Manuel Bandeira: "Momento num café"




Momento num café

Quando o enterro passou
Os homens que se achavam no café
Tiraram o chapéu maquinalmente
Saudavam o morto distraídos
Estavam todos voltados para a vida
Absortos na vida
Confiantes na vida.

Um no entanto se descobriu num gesto largo e demorado
Olhando o esquife longamente
Este sabia que a vida é uma agitação feroz e sem finalidade
Que a vida é traição
E saudava a matéria que passava
Liberta para sempre da alma extinta.




BANDEIRA, Manuel. "Momento num cafe". In:_____. 50 poemas escolhidos pelo autor. São Paulo: Cosacnaify, 2006.

3 comentários:

léo disse...

Quanto a mim, eternamente apaixonado por Bandeira, que tive minha primeira experiência forte, com a poesia batendo à toda força quando vi, num livro de colégio, uma foto da baía de Guanabara com aquele poema que diz: "Que importa a paisagem, a glória, a baía, a linha do horizonte: o que eu vejo é o beco", só posso agradecer e admirar meu velho e querido poeta. Força e beleza, Cícero!

Sig ff disse...

Mas a alma está no corpo e morre.
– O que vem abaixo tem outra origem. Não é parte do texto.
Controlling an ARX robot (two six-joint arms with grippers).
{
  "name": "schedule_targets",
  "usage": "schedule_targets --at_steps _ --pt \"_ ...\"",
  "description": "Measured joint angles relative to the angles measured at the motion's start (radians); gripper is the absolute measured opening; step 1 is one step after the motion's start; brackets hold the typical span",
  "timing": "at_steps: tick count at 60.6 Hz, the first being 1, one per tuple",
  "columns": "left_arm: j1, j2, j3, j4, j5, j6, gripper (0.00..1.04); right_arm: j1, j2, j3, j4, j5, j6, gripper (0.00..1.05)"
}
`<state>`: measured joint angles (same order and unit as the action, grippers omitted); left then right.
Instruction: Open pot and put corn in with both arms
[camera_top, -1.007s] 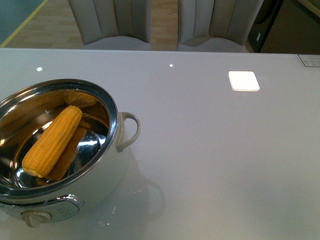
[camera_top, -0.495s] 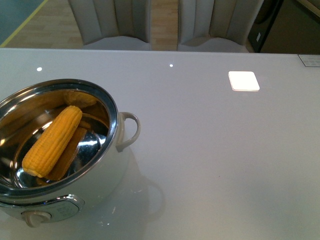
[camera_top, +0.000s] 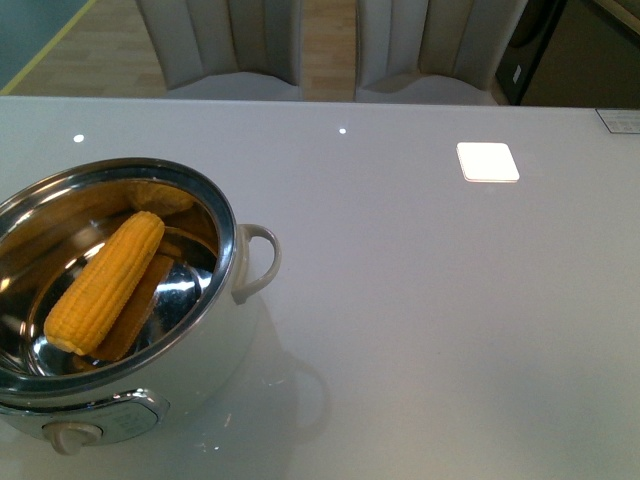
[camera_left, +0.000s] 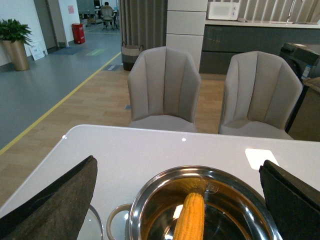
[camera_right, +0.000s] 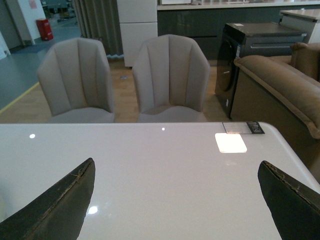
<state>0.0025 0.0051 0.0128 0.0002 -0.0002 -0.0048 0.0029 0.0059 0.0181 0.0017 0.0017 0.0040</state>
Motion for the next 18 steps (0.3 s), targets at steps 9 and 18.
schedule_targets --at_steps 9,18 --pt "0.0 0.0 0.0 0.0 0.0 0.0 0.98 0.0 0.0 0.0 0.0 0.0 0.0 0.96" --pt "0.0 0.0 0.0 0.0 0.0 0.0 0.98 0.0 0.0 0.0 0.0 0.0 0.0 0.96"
A "vida", o mundo, é onde está o sentido que nós buscamos conhecer. Ele não está num além da vida, metafísico e nem religioso.
Acho bom demais o poema pois mostra essa compreensão equivocada da questão e ao mesmo tempo porque não se compreende o sentido da cultura, na sociedade e na pessoalidade individual de cada um.

ADRIANO NUNES disse...

Cicero,


Bandeira, gigante Bandeira! Grato,Cicero, por postar belíssimo poema de um mestre da poesia!